While, even China, Brazil, Russia and South Africa to lowered their exposure is the US government bonds, the overall foreign investments in these bonds rose 0.77% to $5.9 trillion during the month.

“Many emerging market economies saw a slowdown in portfolio inflows during the month ” said Saugata Bhattacharya, chief economist, Axis Bank. “ This, among others, is likely to have slowed down reserves pile up in these economies because of which they had lesser surplus to invest.” He said. Heightened geopolitical risks on account of troubles in Ukraine also contributed to a pull out of capital from emerging markets, say currency analysts

India’s central bank- Reserve Bank of India which accounts for a bulk of India’s investment in US treasusy bonds sold $ 530 million worth dollars in February to meet local currency demand. This is likely to have prompted the Reserve Bank to pullout from some of its safe have investments in US treasuries.

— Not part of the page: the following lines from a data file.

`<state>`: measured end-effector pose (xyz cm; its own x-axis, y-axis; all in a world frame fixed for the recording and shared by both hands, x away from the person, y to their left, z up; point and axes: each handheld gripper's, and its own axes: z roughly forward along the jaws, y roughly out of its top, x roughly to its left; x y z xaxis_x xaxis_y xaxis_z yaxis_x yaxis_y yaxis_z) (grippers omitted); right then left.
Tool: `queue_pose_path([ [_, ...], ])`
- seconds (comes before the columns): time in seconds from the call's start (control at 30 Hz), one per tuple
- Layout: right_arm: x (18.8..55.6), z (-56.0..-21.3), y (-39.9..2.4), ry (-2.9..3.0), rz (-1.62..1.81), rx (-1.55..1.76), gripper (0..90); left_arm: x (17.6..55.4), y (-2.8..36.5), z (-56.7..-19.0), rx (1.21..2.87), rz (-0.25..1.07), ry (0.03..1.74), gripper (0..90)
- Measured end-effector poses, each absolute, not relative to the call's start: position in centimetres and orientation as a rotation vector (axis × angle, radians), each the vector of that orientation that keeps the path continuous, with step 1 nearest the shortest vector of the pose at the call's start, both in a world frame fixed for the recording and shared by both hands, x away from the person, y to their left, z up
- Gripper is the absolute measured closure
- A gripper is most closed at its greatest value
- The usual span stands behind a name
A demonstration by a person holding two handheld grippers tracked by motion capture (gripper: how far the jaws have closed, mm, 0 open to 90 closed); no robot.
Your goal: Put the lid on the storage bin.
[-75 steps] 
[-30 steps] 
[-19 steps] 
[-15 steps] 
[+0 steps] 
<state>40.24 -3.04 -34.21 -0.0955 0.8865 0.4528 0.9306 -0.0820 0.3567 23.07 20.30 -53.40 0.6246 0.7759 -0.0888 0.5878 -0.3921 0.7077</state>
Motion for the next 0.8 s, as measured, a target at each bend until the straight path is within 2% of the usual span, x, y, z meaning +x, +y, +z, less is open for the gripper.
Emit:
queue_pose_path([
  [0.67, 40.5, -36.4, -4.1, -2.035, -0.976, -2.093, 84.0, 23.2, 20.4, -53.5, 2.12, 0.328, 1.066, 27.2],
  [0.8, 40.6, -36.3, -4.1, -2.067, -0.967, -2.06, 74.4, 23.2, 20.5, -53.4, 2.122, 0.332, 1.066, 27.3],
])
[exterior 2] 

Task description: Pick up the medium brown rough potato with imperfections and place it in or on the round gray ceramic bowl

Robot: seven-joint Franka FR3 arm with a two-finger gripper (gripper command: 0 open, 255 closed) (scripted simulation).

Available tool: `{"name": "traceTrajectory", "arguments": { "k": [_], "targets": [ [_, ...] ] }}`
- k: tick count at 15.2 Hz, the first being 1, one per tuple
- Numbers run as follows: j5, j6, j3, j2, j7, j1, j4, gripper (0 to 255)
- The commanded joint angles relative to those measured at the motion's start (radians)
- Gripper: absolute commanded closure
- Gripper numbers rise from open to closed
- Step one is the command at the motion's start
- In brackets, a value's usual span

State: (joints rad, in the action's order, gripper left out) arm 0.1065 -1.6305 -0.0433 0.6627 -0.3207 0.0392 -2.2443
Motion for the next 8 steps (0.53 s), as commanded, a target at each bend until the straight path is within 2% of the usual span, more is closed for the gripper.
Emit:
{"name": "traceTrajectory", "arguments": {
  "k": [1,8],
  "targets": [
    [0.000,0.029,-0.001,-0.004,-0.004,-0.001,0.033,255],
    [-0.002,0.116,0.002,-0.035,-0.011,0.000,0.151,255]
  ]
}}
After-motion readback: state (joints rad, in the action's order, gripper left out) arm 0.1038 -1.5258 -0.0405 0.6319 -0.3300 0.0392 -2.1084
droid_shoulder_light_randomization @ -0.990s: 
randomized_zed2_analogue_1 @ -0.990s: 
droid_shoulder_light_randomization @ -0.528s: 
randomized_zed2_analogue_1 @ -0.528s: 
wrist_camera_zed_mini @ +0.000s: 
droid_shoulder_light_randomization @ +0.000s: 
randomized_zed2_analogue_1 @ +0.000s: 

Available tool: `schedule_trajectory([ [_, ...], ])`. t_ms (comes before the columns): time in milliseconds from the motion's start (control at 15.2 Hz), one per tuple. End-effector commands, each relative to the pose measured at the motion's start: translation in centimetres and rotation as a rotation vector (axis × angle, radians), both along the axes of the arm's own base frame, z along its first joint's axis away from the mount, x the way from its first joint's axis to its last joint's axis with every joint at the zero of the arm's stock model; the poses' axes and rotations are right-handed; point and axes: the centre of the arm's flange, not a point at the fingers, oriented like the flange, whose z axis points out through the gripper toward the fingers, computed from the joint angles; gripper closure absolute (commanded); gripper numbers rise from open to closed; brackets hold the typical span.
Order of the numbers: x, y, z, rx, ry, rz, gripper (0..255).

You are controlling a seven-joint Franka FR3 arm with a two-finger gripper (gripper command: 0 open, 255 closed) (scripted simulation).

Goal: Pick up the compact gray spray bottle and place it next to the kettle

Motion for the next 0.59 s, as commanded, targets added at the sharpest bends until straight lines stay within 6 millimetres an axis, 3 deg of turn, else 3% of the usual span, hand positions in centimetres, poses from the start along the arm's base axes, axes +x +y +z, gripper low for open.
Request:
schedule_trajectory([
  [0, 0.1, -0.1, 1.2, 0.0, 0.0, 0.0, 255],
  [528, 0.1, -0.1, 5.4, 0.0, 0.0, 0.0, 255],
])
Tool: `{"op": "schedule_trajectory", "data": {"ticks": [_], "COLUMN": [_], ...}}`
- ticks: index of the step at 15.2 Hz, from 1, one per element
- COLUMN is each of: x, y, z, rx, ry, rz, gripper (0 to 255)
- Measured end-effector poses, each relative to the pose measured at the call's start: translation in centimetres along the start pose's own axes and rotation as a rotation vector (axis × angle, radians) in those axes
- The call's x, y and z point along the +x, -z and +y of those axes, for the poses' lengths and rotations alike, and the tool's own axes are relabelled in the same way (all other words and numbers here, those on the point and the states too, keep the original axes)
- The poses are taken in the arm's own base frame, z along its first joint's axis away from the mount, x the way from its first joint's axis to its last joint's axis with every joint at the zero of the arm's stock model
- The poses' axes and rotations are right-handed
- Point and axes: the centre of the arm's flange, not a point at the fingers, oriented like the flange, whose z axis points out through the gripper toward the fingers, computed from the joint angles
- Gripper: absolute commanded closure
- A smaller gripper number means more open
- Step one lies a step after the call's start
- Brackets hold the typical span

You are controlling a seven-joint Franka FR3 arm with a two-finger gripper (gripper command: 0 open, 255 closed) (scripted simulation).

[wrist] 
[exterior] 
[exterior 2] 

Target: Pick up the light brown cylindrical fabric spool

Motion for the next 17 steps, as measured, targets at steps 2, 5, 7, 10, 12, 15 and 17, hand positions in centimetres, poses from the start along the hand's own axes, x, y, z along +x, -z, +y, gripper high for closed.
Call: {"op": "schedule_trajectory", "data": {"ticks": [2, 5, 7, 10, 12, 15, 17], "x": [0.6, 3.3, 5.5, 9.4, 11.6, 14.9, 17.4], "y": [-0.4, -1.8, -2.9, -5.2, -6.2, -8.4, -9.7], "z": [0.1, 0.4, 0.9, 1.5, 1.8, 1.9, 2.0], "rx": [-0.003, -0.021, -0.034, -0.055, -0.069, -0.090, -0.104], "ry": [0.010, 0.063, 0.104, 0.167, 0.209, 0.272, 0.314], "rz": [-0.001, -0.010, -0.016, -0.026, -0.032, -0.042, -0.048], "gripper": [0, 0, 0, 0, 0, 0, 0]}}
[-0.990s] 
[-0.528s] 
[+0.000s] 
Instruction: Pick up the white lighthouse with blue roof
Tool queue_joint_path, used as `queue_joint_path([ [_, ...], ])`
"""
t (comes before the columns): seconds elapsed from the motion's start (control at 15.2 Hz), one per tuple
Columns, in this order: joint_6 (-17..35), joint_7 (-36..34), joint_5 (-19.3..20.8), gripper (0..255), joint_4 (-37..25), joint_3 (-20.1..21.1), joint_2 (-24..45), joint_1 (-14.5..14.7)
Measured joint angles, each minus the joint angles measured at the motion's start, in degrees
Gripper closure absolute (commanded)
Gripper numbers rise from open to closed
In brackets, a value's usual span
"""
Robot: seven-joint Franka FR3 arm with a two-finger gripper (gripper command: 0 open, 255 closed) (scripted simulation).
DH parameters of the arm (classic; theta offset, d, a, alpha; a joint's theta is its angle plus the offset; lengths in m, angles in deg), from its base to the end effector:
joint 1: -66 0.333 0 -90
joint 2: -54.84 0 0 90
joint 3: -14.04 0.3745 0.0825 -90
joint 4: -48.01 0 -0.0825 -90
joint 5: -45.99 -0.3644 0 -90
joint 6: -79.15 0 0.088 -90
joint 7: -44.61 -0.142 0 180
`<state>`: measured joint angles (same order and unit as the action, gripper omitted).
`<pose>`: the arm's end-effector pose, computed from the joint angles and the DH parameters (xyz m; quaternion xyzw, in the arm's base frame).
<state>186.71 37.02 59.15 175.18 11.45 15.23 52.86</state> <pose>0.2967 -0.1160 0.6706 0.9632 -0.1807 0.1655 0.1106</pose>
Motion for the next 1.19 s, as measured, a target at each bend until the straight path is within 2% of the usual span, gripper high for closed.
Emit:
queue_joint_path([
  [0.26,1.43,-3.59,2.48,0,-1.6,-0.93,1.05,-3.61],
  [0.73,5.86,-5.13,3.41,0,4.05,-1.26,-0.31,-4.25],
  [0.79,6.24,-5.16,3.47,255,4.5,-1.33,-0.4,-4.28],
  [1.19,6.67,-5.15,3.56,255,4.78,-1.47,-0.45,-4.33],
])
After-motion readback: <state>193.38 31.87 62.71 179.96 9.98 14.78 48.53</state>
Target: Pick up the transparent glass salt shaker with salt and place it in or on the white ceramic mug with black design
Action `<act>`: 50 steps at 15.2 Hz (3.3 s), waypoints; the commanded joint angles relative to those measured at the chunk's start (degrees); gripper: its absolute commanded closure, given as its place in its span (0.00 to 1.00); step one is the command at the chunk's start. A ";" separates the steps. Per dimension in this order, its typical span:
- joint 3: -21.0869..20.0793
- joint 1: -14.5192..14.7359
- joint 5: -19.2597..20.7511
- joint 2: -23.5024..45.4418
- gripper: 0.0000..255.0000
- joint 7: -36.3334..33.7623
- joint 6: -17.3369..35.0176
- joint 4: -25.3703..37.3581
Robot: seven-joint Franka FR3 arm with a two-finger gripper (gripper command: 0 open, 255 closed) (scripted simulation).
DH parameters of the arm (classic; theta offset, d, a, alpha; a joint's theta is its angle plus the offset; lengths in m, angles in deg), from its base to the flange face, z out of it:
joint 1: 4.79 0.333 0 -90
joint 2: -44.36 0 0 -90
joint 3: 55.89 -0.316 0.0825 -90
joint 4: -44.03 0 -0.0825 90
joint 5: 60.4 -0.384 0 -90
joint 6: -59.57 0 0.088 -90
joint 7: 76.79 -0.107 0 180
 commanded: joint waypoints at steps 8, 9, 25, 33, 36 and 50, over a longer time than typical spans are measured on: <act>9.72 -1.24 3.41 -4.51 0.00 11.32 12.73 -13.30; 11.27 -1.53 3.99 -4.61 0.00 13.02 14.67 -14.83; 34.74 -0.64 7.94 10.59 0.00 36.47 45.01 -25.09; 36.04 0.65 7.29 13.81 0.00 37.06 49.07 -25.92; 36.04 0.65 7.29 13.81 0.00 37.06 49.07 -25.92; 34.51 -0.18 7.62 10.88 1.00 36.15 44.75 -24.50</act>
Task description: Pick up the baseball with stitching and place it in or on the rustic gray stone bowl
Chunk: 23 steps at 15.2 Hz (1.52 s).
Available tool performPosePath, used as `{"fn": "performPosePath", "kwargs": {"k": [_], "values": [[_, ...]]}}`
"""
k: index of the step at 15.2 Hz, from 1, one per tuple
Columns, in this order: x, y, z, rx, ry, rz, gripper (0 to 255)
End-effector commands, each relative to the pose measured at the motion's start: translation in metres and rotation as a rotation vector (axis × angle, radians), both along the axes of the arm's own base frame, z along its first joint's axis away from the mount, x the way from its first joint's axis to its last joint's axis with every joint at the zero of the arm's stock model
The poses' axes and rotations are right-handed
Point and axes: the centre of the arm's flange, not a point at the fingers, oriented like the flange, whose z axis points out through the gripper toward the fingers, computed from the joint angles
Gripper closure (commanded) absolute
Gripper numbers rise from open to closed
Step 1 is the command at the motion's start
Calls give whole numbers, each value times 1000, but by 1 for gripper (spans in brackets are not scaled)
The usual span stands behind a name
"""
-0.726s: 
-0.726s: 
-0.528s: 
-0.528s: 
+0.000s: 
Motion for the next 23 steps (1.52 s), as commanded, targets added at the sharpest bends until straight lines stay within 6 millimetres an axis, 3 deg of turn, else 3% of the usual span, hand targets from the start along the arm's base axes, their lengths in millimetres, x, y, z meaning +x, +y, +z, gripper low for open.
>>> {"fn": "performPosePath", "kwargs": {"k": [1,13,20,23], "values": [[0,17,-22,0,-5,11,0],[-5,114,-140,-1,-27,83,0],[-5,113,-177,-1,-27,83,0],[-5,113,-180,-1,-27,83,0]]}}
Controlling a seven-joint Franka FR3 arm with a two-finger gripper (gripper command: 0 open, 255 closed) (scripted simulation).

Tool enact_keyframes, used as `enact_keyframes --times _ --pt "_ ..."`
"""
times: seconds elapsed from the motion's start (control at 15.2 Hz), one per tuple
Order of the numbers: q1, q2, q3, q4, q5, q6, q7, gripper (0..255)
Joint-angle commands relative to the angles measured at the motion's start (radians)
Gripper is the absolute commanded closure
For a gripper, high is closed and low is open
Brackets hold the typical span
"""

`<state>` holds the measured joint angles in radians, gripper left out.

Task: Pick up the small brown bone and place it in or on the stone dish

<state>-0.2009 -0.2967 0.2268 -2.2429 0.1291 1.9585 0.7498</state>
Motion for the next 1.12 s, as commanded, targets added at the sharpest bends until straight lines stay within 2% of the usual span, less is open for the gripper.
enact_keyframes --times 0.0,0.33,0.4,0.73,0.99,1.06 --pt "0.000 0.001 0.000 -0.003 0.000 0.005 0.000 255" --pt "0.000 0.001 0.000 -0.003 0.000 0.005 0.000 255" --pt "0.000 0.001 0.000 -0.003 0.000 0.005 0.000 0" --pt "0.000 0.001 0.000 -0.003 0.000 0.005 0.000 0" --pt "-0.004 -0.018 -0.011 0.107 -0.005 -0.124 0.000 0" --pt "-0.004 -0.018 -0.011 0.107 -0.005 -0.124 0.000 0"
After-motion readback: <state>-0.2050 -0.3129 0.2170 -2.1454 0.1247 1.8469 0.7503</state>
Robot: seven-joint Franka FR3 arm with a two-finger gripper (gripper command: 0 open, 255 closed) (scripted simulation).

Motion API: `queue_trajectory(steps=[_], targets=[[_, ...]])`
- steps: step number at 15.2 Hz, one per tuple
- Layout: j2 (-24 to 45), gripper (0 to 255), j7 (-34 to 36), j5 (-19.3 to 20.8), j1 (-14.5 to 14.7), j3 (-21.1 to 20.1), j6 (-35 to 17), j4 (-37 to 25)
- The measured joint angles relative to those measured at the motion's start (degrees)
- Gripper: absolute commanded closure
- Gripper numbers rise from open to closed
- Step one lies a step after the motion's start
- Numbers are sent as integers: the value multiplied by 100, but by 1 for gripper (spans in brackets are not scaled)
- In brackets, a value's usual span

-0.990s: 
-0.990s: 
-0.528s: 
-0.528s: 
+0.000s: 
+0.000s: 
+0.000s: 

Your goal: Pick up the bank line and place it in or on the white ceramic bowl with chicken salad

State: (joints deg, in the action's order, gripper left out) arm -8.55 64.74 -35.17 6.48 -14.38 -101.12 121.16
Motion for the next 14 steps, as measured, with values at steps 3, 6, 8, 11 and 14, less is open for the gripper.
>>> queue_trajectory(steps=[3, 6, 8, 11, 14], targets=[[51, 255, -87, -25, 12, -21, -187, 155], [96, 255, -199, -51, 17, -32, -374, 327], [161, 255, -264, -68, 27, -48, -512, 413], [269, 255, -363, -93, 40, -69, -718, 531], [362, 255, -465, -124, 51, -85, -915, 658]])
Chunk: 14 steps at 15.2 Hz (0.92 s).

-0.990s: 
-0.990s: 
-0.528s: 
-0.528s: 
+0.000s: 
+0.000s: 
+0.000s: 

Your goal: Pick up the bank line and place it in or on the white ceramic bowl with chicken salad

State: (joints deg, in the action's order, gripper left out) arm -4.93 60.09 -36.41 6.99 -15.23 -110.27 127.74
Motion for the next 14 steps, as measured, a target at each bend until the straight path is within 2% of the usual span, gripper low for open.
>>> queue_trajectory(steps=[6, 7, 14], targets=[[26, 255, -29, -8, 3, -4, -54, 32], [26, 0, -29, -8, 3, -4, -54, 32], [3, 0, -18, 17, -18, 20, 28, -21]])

Moreover, foreign investors turned cautious about interest rate outlook after the new Federal Reserve chairperson Janet Yellen took charge during the month, says a section of the market. Contrary to expectations that she would go slow on tapering of quantitative easing on account of weak job market data, she said that the Fed would not make any abrupt changes to U.S. monetary policy, saying the central bank was on track to keep reducing its stimulus.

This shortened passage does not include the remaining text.